Jan 20 2014
A team of researchers led by an NIBIB grantee at Vanderbilt University has created a biodegradable scaffold that enables sustained, local delivery of gene-silencing factors called siRNA to promote tissue regeneration.
The team recently used the scaffold to successfully deliver siRNA to mice in order to locally silence a gene normally responsible for inhibiting blood vessel formation.
The technology could provide a new approach for the treatment of chronic wounds, which afflict over six million patients in the U.S. and cost an estimated $25 billion dollars per year to treat.[1] Because diabetic patients are at increased risk for developing chronic wounds, these numbers are expected to rise as diabetes rates climb.
Using gene silencing to heal wounds
Blood vessels deliver important factors to wounds, such as oxygen, micronutrients, and growth factors. Studies suggest that increasing angiogenesis –the formation of new blood vessels— may help to heal wounds.
One way to enhance the development of blood vessels is through the delivery of growth factors directly to wounds; yet multiple growth factors are needed to produce mature blood vessels, and their concentration as well as the timing of their application must be carefully orchestrated to facilitate proper growth.
An alternative approach involves delivering siRNA—short, double-stranded RNA molecules designed to silence a gene of interest—to cells in order to influence genes that induce the formation of new blood vessels. While this method also ultimately results in an increase in pro-angiogenic growth factors, this approach leverages natural mechanisms in the cell that produce a symphony of related factors, initiating a robust “growth program” that induces formation of mature, stable vasculature.
Yet, delivering a sufficient amount of siRNA to cells is a notoriously difficult task, one that has prevented this therapy from being adopted clinically for wound healing.
“Many biologic drugs such as siRNA exhibit transient activity,” said Craig Duvall, Ph.D., Assistant Professor of Biomedical Engineering at Vanderbilt University, who led the study. “This is especially true in sites where cells are rapidly dividing, as is the case in wounds. Every time those cells divide, the siRNA effectively gets diluted out. So, with a single dose of siRNA, you may achieve activity for only a few days.”
A new technology for siRNA delivery
In a manuscript published online in December 2013 in Advanced Materials, Duvall and colleagues reported the use of a novel tissue scaffold that can deliver siRNA to nearby cells over a period of several weeks. Using an siRNA dose 10-100-fold lower than previous studies, the research team efficiently silenced the expression of PHD2—a protein that normally inhibits blood vessel formation— locally within a biodegradable tissue scaffold. At 33 days post-implant, the scaffolds that delivered PHD2 siRNA had a three-fold increase in the volume of local blood vessels.
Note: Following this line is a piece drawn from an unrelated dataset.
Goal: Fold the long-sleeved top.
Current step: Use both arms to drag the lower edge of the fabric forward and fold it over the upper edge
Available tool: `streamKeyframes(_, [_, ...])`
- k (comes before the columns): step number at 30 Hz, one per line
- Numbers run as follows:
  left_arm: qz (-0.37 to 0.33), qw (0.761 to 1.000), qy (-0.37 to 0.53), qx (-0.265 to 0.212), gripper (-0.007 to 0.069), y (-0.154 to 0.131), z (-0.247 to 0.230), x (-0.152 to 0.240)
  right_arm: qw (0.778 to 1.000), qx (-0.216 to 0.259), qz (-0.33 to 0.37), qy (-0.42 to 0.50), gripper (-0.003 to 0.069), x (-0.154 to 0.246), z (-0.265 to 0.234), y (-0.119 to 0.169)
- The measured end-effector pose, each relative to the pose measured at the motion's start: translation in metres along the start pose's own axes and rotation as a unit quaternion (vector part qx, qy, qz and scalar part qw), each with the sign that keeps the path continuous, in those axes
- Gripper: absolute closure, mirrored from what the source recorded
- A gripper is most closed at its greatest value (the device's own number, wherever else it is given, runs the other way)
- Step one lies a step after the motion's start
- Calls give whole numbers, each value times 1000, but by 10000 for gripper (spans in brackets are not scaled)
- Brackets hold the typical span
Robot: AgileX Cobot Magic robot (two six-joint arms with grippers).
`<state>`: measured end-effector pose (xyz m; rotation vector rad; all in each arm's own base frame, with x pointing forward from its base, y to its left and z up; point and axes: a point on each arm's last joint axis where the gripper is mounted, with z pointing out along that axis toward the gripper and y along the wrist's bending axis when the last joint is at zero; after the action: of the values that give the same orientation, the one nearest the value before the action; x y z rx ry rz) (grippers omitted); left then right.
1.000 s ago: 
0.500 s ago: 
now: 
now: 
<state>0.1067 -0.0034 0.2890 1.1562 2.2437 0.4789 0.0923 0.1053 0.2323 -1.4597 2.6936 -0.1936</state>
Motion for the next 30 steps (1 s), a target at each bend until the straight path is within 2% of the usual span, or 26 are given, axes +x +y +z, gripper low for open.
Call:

To achieve sustained delivery, the researchers first packaged siRNA into nanoparticles, which protect siRNA from being degraded by enzymes found in the extracellular environment. They then combined these nanoparticles with varying amounts of a substance called trehalose. This nanoparticle-trehalose combination was then embedded into a biodegradable tissue scaffold, which they implanted under the skin of a mouse. Trehalose acts as a porogen, meaning it creates pores in the tissue scaffold. As a result, the rate at which nanoparticles are released from the scaffold is directly influenced by the amount of trehalose added. Based on the quantity of trehalose, the system can be tuned to release the nanoparticles to the surrounding cells immediately or over a period of several weeks.
Duvall says their scaffold provides the unique ability to adapt siRNA treatment to fit a particular clinical problem. “Depending on the target gene, and its time course of expression during the wound healing process, you may want to have a fast, short-lived silencing effect, or you may want to have a long-term, sustained silencing effect. For example, in a hard to close wound, you may want to deliver siRNA for a month, or even longer. With this scaffold, we can make that adjustment by simply tuning the quantity of trehalose.”
Christine A. Kelley, Ph.D., a Division Director at the NIBIB, praised the development saying, “This innovative approach and effective method for local siRNA delivery could have wide applications including diabetic wound healing, a significant and growing problem across the globe.”
What’s next?
Duvall and his team are now planning to test the efficacy of their scaffold in closing wounds of diabetic rats. In the future, they also plan to explore siRNA treatments targeting different genes for both wound healing and other types of conditions.
“What we’ve developed is a platform technology,” said Duvall. “One of the nice things about siRNA is that you can design it with high specificity against any target you want. That opens up a whole universe of opportunities in terms of therapeutic intervention both for wounds and for other types of pathological and tissue regenerative applications.”
Duvall says he is also currently working to simplify the method for creating the scaffold so that it can be more easily and inexpensively made on larger scales. He plans to continue testing the scaffold in larger animals and hopes it will be ready to test in humans in five years.